[Records from a collection]
------------

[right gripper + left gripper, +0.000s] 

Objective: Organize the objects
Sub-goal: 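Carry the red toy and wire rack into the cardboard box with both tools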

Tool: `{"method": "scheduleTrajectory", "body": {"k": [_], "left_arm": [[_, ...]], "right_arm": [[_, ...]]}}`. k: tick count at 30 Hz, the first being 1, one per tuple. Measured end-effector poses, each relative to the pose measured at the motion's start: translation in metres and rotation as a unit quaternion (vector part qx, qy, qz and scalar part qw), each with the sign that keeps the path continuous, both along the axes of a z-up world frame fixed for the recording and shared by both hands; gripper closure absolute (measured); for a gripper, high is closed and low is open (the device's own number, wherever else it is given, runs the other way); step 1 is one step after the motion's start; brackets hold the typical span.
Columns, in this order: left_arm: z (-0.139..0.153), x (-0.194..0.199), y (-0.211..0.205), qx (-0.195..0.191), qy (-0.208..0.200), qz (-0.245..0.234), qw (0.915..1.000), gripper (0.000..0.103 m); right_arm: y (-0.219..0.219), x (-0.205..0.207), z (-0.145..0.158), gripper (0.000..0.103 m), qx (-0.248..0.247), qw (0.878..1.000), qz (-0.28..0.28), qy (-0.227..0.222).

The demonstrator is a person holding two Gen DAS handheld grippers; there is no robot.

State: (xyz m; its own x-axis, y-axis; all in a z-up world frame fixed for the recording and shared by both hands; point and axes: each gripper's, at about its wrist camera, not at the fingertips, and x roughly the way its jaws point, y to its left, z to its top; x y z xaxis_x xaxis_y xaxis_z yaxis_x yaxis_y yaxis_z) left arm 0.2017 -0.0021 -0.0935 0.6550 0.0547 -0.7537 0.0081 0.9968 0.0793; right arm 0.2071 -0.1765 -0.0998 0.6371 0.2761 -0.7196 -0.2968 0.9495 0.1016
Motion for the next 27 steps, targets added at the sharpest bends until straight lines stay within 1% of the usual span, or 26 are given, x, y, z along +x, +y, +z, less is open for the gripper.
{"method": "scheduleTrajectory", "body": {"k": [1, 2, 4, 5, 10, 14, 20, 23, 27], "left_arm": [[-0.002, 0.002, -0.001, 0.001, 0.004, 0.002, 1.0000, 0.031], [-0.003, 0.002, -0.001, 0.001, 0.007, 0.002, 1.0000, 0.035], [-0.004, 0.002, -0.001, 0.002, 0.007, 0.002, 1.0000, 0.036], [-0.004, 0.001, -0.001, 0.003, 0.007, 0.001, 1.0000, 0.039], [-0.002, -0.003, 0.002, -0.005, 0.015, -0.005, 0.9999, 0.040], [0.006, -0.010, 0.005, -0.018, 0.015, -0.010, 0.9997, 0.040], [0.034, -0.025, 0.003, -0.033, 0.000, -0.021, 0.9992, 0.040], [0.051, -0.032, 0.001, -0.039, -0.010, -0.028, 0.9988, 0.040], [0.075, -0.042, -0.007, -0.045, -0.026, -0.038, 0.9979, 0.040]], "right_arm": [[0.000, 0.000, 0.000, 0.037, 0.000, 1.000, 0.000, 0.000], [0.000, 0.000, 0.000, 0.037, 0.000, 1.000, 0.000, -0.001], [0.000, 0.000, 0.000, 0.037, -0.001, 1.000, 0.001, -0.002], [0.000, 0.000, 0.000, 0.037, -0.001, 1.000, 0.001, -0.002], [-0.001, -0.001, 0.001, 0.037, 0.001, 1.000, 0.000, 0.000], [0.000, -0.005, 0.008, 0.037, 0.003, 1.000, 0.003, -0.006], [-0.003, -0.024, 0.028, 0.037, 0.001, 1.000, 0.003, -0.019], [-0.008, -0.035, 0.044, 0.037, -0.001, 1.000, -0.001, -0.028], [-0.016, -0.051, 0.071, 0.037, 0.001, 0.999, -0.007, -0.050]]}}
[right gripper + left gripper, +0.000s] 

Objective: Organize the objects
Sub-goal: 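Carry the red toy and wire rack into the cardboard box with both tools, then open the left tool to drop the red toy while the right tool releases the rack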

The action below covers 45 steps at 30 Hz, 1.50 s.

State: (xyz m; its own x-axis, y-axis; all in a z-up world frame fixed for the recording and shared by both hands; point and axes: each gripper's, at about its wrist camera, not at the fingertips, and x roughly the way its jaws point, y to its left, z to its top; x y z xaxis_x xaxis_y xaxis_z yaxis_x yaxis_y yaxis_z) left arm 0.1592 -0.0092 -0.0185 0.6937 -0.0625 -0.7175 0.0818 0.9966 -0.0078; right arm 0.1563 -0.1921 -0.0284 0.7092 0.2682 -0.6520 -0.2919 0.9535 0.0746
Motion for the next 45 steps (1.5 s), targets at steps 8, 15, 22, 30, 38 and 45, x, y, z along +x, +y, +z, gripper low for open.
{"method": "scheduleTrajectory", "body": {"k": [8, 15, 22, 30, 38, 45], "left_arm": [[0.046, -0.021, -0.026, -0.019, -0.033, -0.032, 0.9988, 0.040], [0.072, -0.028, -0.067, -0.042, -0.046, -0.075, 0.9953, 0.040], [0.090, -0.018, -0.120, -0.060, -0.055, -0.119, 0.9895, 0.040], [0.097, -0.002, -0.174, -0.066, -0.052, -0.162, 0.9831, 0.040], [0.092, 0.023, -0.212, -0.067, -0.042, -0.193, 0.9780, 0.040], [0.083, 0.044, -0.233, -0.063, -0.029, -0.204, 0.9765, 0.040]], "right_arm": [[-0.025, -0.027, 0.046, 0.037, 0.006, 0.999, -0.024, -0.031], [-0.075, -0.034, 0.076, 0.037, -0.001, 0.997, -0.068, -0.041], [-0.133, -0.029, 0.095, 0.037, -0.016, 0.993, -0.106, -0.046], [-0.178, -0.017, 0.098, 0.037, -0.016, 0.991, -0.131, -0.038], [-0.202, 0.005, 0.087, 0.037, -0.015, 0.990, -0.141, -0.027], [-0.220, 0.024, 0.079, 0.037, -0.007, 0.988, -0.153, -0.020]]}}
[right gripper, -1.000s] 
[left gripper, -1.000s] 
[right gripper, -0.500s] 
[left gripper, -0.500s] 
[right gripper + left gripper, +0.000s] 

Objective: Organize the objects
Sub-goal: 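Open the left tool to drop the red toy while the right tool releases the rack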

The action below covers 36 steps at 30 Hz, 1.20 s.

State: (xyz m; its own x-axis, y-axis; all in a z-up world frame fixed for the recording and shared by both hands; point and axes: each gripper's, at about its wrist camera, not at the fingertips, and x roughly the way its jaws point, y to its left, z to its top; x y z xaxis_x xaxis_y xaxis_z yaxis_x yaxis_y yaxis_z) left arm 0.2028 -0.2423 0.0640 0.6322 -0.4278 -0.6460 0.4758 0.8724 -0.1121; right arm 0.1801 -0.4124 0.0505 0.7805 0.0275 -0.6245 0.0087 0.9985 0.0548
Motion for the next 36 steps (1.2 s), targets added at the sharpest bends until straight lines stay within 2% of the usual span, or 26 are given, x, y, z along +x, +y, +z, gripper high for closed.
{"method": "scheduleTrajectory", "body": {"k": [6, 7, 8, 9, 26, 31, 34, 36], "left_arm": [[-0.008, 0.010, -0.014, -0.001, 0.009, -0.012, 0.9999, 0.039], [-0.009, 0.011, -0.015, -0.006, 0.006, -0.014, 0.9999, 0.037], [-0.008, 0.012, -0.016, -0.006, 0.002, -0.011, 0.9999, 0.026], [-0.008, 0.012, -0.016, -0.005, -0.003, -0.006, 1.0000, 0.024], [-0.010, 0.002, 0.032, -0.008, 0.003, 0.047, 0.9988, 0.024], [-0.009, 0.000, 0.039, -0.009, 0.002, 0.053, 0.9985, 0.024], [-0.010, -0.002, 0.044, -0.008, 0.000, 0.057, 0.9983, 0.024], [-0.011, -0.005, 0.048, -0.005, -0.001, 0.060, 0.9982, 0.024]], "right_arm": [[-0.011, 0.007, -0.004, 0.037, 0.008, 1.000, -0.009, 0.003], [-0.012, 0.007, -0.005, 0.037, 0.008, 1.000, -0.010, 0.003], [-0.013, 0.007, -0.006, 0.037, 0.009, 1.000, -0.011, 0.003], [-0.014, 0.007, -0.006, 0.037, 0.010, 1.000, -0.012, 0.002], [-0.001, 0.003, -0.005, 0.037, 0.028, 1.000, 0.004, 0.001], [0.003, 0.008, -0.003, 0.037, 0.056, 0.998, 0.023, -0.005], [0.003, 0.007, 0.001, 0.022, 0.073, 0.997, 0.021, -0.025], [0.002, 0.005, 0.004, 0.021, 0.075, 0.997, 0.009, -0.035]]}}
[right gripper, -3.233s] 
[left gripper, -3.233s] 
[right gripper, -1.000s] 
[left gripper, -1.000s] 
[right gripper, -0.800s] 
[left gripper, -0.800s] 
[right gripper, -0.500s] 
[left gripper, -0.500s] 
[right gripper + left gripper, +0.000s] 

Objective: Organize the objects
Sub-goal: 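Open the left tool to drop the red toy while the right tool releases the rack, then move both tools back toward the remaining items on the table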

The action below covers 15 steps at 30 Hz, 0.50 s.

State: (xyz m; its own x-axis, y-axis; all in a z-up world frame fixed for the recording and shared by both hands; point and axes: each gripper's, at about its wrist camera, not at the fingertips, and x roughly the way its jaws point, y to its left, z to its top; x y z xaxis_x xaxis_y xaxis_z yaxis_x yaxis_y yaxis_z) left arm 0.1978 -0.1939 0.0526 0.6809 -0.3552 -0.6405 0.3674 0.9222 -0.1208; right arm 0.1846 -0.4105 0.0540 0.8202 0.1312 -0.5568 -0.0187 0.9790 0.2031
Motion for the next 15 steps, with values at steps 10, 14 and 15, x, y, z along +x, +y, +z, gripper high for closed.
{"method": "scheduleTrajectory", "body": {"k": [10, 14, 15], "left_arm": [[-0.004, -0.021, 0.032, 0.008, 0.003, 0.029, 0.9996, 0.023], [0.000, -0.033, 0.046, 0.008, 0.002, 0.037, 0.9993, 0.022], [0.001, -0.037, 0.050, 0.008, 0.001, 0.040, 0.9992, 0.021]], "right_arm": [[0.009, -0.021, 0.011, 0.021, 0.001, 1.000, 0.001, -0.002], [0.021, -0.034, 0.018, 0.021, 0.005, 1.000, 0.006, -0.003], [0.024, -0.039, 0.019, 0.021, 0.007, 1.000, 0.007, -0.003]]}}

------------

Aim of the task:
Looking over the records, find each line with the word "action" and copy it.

Written answer:
The action below covers 45 steps at 30 Hz, 1.50 s.
The action below covers 36 steps at 30 Hz, 1.20 s.
The action below covers 15 steps at 30 Hz, 0.50 s.

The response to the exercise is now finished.